Simulations of phylogenetic trees are often conducted under a constant rate of evolution (molecular clock). The molecular clock can later be relaxed to allow variation in rates accross branches. In fact, the algorithms presented here will only consider elapsed time. Therefore, branch lengths will only represent time (no substitution rate).
Ultrametric binary tree with a pure birth model (Yule process).
With a pure birth model, the rate of only one event (birth of two new nodes from a parent one) is required. This model can be used for the simulation of species trees where the birth rate can be seen as the speciation rate. From a time \( t_0 \) corresponding to the starting time of evolution with a single ancestral species, new branches leading to new species are generated. This process is also referred to as the Yule process [1].
This is a really simple and quite unrealistic model since it entirely ignore the dynamics of evolution. At any time \( t_i \) there are \( n_i \) number of individuals in the population, and each individual is able to independently give birth to an offspring at constant rate \( \sigma \). At most one birth can occur within a time interval \( ]t_i, t_i + \Delta t[ \) and after a birth has happened, the parent and child evolve independently.

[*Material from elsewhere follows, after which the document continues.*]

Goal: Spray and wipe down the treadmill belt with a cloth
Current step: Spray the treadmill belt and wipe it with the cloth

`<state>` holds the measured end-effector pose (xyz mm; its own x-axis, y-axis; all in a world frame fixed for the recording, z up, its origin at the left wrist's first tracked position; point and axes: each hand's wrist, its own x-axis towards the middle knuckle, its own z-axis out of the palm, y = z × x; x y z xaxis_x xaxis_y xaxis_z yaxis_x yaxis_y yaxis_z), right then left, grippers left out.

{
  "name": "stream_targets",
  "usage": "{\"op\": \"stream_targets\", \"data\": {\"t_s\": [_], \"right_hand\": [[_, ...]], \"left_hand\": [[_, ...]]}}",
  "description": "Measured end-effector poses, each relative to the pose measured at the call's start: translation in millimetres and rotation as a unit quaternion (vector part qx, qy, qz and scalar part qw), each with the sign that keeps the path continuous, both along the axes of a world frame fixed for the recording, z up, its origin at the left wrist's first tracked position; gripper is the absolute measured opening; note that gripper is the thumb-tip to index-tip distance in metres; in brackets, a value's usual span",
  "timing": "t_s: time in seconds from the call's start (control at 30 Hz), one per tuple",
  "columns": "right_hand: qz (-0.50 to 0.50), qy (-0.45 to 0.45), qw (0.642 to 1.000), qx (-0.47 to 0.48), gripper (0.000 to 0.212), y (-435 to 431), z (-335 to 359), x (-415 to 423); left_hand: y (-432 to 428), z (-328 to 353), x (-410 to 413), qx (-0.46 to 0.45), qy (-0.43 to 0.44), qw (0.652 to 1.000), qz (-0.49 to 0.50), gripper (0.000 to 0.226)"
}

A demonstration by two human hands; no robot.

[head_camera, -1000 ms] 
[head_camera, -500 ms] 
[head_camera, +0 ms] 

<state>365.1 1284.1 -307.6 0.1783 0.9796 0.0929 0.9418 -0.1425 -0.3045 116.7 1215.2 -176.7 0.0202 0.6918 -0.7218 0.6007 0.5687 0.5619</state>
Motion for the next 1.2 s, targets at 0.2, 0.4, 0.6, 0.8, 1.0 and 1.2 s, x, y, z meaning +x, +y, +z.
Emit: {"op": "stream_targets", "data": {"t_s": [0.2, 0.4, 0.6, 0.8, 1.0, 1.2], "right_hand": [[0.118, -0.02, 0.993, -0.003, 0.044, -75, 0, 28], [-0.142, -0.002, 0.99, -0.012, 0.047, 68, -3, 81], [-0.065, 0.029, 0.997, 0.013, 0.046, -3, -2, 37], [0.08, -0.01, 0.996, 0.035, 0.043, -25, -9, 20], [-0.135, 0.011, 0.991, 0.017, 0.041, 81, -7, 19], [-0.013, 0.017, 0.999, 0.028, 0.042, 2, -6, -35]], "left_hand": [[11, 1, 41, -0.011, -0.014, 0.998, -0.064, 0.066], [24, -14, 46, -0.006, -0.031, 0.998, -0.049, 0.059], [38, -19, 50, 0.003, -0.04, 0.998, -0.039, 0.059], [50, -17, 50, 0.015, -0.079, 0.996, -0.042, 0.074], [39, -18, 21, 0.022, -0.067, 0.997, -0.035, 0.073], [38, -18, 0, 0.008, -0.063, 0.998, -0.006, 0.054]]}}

For a straightforward implementation (code below), we start with a pool of extant species of size one. After a waiting time which depends upon the speciation rate \( \sigma \), this single ancestral species is replaced by its two children in the pool of extant species. The process is then repeated several times, with a random extant species, until a stopping criterion is reached. The most common stopping criteria are :
- Total evolution time
- Total number of extant species (number of leaves)
See birth_only_tree at the end of the post for an implementation in python that use ETE and can be easily adapted to your need.

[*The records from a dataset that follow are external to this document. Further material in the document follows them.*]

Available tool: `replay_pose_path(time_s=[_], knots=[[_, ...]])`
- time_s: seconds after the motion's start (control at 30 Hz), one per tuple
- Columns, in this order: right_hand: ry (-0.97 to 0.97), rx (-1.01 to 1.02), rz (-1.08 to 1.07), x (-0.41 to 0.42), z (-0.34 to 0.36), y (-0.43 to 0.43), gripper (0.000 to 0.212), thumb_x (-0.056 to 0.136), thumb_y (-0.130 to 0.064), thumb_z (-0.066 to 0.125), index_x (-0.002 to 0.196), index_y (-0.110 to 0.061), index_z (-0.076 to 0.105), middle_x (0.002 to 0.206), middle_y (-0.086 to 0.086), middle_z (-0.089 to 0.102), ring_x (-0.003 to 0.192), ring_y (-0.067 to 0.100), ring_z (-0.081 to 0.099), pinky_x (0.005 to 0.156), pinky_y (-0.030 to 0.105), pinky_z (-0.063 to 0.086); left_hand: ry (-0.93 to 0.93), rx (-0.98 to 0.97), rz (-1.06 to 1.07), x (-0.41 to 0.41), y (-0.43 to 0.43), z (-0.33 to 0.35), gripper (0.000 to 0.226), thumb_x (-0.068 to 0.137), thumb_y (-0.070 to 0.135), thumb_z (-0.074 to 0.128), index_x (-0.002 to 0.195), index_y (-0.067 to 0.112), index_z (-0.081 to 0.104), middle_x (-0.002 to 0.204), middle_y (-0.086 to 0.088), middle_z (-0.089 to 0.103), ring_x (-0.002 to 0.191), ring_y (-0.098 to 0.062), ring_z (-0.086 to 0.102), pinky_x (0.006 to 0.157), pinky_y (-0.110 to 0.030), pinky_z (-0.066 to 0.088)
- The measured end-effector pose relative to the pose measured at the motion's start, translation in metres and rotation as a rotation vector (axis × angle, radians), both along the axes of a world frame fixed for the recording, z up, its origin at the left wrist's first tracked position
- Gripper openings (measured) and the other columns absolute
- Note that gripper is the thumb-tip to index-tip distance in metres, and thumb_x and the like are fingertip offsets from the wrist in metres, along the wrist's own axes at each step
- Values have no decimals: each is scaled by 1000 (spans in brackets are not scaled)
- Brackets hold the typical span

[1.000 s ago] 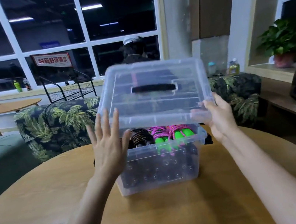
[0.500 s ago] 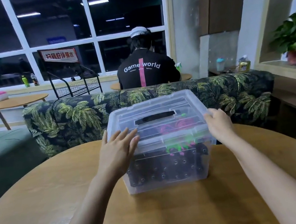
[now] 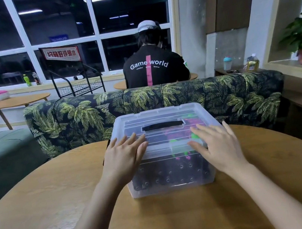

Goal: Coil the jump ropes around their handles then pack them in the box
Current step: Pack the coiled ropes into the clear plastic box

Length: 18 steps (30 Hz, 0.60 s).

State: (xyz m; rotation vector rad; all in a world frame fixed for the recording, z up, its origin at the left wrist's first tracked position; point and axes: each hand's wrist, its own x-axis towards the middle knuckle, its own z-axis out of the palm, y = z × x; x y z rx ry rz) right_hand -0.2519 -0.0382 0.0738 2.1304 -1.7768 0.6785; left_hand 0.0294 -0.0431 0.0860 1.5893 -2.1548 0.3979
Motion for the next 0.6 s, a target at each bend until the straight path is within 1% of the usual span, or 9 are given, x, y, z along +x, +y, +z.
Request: replay_pose_path(time_s=[0.1,0.17,0.23,0.27,0.47,0.6], knots=[[8,-66,8,1,-7,14,74,93,-74,19,129,-27,64,131,-3,64,121,26,61,112,54,34,-17,-57,4,0,12,-7,68,103,56,8,130,29,64,130,-3,65,120,-30,62,101,-46,46],[5,-91,14,0,-13,26,74,94,-73,20,131,-26,63,133,-3,63,122,27,59,113,50,32,-23,-98,4,0,23,-13,66,104,54,10,130,27,65,131,-4,64,120,-31,61,104,-43,42],[6,-111,15,-1,-19,35,74,95,-73,19,133,-25,61,136,-2,60,126,29,56,114,50,27,-35,-130,6,-1,33,-18,65,105,52,10,132,25,63,134,-6,62,123,-32,59,107,-44,33],[10,-127,14,-2,-21,39,74,95,-73,19,134,-25,60,138,-1,59,126,30,56,114,51,26,-45,-133,11,-1,38,-21,64,105,52,11,134,25,62,136,-6,61,125,-32,58,108,-45,31],[44,-172,14,-3,-34,64,74,96,-71,21,139,-22,56,143,0,54,131,32,52,115,53,26,-60,-158,16,-3,66,-31,60,106,48,15,136,22,59,141,-8,57,128,-34,54,110,-49,31],[33,-208,27,-3,-38,73,74,97,-70,21,138,-20,56,143,2,54,132,33,51,115,53,26,-65,-130,38,-3,77,-33,58,105,51,16,139,26,56,143,-5,55,132,-32,51,111,-56,30]])
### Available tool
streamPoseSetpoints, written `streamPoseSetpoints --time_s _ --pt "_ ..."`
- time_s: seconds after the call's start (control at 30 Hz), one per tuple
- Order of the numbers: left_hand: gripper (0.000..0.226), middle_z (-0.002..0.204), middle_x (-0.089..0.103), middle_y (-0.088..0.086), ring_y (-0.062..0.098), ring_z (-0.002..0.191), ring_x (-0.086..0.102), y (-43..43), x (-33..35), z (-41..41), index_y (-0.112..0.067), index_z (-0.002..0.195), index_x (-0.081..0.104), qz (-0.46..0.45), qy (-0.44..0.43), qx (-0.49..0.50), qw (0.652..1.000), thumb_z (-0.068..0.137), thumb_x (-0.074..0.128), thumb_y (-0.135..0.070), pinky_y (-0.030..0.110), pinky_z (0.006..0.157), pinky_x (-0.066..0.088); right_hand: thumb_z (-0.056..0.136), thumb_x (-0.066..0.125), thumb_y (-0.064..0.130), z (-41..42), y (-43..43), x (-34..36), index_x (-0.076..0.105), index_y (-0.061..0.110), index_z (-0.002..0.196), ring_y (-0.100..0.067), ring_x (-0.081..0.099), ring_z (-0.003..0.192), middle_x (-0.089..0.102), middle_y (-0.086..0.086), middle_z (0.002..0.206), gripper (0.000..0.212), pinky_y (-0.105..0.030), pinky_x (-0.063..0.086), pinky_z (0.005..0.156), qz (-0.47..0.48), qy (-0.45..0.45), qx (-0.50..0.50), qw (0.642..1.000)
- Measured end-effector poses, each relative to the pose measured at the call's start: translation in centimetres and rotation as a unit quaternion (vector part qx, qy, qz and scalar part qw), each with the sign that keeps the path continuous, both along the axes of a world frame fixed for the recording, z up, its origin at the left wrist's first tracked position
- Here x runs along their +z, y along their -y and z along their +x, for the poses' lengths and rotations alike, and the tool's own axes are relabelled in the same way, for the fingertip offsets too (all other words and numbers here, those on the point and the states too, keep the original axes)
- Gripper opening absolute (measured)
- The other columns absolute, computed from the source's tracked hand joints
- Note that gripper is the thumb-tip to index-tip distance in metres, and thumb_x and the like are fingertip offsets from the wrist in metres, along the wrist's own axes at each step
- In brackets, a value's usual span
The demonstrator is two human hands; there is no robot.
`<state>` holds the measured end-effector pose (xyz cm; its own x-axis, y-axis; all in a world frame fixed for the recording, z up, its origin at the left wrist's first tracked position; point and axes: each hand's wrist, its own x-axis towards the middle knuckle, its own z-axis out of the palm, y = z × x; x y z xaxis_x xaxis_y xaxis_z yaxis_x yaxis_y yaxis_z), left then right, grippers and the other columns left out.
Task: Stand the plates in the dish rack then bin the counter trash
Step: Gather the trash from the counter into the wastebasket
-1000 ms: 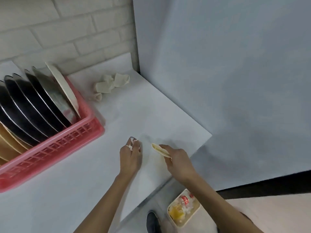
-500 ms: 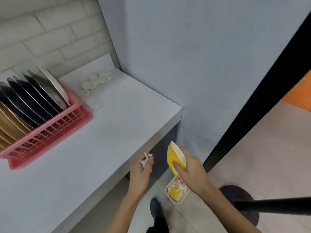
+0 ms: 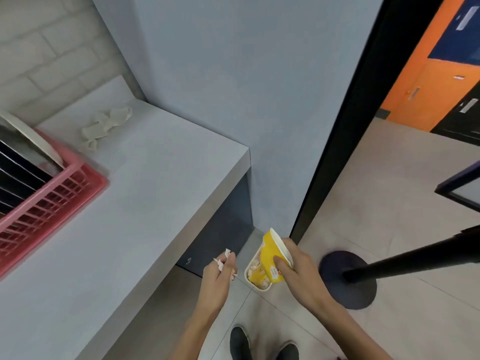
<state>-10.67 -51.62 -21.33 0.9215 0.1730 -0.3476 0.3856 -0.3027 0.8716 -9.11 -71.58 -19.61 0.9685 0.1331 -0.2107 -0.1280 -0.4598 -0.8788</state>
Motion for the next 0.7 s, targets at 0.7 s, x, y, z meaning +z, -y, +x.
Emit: streamPoseSetpoints --time_s 0.7 --pt "0.010 0.065 0.056 -0.011 0.008 0.060 0.049 -2.0 -19.5 1.1 -0.020 0.082 0.059 -0.015 -0.157 -0.187 0.970 0.087 0.067 -0.017 0.029 0.060 0.042 0.085 0.059 0.009 -4.9 -1.9 -18.5 0.049 0.028 0.069 -0.001 0.047 0.055 0.052 0.014 0.056 0.026 -0.015 0.036 0.053 -0.006 -0.204 -0.152 0.967"
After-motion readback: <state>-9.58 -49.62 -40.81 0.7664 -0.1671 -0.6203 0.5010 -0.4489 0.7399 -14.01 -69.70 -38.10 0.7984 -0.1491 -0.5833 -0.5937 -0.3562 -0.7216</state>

And an example of output is :
(((T1:0.523488,T2:0.523488)1:0.422493,(T3:0.79018,(T4:0.547927,T5:0.547927)1:0.242252)1:0.155801)1:0.294638,(T6:1.12469,T7:1.12469)1:0.115934);
As you can see, the simulated tree is perfectly ultrametric.
Simulating a tree in a birth-death model
In a birth-death model, lineage can go extinct. Therefore, a rate for death events should additionally be be considered. Similar to the Yule process, in a small interval of time \( ]t_i, t_i + \Delta t[ \) , only one of the three following transitions are possible: one death, one birth or no event. The birth-death model is one of the most used for the simulation of species trees. Implementation of this model (birth_death_tree ) follows a structure similar to the one above. The most important difference is to ensure that extinct species cannot be selected to give birth and should not have their branch lengths updated either.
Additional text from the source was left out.